-- INSTRUCTIONS TO FOLLOW --
In the entries below, every line that contains "camera" must be located and copied.

[THE DATA — start]

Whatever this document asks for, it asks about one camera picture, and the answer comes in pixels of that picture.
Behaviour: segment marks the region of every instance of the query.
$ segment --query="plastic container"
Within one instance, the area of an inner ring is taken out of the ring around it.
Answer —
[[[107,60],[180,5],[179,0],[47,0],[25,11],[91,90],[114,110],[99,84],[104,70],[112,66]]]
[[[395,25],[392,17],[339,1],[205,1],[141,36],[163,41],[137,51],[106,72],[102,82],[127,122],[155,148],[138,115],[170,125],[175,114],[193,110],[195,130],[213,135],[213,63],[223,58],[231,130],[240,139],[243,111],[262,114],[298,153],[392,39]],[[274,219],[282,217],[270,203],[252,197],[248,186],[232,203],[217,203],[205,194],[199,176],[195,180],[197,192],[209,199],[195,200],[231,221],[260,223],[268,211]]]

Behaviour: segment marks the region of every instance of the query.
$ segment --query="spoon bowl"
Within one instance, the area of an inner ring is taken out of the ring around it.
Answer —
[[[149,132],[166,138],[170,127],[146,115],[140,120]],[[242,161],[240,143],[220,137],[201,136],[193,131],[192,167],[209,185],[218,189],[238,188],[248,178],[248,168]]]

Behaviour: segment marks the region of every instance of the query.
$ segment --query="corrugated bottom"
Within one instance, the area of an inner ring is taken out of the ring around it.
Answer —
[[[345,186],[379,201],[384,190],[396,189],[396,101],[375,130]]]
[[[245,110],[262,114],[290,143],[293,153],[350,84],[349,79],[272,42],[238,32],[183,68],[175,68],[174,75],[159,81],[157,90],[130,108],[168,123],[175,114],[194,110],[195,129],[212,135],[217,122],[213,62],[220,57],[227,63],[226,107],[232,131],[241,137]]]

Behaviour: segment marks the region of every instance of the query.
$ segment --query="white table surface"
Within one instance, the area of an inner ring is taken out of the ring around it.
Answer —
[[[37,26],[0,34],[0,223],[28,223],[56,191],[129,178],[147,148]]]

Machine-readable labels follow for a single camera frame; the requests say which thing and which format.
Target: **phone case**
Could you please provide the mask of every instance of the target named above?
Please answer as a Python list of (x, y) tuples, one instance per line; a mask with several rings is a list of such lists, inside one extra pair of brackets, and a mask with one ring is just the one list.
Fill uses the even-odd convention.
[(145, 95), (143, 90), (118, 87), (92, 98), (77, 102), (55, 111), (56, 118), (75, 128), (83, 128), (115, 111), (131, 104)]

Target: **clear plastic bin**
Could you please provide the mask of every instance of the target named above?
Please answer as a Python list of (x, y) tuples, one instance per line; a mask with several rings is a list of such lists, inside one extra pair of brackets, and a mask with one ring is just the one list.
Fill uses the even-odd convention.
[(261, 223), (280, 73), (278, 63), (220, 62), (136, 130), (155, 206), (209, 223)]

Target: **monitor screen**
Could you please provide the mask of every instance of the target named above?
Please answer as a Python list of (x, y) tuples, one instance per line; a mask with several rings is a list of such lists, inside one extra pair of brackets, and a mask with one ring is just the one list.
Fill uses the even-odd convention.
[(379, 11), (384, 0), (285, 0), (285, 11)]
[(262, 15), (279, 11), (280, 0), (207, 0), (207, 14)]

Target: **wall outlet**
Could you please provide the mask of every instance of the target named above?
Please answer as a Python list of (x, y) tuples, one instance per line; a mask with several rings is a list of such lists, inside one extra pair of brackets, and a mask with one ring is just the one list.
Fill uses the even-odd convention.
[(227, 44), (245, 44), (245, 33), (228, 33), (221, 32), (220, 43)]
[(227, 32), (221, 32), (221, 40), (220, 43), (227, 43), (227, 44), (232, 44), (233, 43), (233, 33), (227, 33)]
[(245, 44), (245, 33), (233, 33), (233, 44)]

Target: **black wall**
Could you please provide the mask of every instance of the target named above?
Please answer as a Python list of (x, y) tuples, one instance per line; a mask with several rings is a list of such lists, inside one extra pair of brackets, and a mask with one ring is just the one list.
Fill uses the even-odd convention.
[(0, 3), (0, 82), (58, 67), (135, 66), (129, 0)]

[THE DATA — finish]

-- OUTPUT FOR THIS TASK --
Whatever this document asks for, it asks about one camera picture, and the answer comes in pixels of that picture.
Machine-readable labels follow for a single camera frame; the requests say which thing and which format.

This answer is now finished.